> _Data excerpts_:
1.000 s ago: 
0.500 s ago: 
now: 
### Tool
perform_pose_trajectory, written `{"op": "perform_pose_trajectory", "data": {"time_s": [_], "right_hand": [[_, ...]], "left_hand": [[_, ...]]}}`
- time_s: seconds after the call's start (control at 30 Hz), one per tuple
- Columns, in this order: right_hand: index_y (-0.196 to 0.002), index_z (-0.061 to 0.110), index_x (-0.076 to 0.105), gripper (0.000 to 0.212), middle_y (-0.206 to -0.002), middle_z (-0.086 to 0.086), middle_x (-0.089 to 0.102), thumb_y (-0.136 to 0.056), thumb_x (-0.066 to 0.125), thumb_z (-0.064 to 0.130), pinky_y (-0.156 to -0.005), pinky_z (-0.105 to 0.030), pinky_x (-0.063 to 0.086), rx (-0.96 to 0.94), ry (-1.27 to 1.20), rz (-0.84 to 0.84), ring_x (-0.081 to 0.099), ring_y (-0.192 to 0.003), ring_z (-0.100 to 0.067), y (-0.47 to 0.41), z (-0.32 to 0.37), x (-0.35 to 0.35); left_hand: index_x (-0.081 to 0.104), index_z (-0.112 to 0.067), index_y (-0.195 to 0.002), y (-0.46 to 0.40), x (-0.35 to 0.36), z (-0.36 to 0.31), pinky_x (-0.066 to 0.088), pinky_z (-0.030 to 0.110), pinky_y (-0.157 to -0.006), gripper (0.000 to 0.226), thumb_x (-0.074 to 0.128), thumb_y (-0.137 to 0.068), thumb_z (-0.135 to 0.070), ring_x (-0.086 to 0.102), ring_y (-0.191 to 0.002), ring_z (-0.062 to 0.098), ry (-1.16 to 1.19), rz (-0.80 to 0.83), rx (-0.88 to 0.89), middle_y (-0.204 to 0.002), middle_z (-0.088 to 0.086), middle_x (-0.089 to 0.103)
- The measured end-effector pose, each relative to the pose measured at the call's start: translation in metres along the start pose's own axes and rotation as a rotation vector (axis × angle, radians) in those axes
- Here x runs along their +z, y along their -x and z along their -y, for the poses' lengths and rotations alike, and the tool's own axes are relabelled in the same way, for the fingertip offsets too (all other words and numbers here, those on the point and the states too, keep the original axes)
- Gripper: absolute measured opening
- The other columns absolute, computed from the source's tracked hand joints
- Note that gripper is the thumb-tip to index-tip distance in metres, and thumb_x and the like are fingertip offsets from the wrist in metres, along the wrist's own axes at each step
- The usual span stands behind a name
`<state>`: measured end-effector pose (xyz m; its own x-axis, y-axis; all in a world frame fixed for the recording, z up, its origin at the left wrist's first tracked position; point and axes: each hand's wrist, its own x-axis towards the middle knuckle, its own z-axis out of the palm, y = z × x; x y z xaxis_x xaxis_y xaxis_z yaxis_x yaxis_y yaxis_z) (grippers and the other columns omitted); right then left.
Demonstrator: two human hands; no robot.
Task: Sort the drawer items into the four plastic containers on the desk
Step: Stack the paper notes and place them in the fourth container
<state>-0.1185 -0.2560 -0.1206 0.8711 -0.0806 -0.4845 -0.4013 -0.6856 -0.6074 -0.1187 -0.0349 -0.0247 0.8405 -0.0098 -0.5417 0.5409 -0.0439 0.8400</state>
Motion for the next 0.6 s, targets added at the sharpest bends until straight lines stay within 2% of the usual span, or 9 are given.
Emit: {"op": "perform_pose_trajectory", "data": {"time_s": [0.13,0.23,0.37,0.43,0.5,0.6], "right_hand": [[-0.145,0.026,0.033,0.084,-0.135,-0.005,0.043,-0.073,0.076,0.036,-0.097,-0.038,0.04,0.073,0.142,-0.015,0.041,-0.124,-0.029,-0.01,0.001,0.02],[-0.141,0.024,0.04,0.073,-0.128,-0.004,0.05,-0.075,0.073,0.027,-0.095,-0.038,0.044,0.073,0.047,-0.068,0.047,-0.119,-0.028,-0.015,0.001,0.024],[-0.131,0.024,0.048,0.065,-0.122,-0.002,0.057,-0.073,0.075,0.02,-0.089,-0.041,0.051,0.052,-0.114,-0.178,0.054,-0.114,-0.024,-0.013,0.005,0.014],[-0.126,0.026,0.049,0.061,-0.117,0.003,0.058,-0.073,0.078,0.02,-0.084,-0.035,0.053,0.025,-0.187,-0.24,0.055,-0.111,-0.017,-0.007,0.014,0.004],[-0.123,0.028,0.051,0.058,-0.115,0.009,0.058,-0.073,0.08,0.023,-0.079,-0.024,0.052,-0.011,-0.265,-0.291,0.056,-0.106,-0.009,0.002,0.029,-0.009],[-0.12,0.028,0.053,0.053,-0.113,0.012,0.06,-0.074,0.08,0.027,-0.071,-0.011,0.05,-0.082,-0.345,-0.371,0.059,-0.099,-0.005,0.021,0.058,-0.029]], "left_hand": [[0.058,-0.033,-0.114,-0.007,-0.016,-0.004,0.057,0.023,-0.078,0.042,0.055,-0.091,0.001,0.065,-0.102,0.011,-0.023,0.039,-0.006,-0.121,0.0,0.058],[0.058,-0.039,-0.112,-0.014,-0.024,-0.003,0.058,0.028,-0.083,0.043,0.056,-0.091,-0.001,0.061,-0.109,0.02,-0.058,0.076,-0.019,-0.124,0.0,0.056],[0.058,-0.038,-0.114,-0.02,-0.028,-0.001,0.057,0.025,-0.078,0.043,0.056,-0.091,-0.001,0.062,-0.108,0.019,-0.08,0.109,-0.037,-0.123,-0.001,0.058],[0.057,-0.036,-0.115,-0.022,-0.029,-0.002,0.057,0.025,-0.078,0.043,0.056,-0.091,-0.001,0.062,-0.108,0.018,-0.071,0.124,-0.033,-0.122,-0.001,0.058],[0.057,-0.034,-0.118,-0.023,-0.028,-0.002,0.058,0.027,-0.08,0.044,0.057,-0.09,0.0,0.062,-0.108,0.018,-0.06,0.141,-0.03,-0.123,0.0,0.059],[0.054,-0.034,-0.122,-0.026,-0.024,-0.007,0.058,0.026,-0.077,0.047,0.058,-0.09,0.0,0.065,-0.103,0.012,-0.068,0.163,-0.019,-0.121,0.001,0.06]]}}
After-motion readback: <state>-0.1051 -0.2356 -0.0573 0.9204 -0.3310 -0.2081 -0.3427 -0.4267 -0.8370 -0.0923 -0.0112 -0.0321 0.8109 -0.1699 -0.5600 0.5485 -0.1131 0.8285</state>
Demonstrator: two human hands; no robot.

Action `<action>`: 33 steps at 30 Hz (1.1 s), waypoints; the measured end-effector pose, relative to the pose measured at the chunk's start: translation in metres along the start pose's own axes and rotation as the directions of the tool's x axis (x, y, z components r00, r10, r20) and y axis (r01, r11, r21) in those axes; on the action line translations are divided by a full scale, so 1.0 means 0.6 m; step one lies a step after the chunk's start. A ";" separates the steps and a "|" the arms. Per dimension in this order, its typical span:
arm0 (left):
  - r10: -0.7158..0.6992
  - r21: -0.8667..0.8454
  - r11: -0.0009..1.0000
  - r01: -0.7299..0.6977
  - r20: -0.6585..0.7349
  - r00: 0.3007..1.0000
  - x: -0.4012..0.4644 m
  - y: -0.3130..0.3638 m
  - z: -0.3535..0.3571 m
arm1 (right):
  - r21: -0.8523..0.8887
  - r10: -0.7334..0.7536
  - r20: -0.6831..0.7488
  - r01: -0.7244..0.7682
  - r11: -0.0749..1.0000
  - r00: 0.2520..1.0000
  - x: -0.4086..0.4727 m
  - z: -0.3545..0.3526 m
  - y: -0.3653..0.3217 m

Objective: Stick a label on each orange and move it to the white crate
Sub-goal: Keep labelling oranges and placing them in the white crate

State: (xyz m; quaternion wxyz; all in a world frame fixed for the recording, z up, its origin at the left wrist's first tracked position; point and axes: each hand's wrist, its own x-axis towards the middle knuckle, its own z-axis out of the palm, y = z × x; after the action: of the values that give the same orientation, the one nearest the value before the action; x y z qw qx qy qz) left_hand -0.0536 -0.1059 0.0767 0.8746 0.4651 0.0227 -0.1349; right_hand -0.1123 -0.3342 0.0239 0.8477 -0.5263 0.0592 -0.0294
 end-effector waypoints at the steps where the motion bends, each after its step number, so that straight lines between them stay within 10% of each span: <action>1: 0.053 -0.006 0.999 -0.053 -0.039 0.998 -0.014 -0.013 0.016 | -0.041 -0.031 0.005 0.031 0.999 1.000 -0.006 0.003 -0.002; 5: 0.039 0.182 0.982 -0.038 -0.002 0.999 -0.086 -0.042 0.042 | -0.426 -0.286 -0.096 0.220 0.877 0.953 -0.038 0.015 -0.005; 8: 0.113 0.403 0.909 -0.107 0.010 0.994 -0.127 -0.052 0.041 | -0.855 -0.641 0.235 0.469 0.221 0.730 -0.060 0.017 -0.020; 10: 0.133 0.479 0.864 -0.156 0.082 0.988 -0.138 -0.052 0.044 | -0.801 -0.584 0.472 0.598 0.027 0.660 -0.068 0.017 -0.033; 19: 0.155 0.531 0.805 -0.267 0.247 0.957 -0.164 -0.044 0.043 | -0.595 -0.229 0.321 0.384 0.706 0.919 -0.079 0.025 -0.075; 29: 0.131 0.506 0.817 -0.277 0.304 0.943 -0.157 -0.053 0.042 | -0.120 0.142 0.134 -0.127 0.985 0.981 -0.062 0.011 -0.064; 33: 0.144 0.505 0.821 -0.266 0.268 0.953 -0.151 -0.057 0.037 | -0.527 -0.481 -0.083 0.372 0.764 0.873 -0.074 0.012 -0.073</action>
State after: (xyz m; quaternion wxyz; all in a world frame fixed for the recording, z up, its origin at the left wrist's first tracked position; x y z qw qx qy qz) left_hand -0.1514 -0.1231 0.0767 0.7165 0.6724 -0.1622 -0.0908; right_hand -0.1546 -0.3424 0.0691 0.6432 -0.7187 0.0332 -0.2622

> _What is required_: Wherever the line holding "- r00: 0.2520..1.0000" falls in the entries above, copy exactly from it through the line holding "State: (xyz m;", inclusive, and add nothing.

> _Answer space_:
  - r00: 0.2520..1.0000
  - x: -0.4086..0.4727 m
  - z: -0.3545..0.3526 m
  - y: -0.3653..0.3217 m

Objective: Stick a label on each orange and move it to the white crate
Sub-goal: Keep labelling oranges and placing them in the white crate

State: (xyz m; quaternion wxyz; all in a world frame fixed for the recording, z up, its origin at the left wrist's first tracked position; point and axes: each hand's wrist, its own x-axis towards the middle knuckle, its own z-axis out of the palm, y = z × x; after the action: of the values that give the same orientation, the one nearest the value before the action; x y z qw qx qy qz) left_hand -0.0536 -0.1059 0.0767 0.8746 0.4651 0.0227 -0.1349; right_hand -0.1123 -0.3342 0.0239 0.8477 -0.5263 0.0592 -0.0294

There's no more to the answer.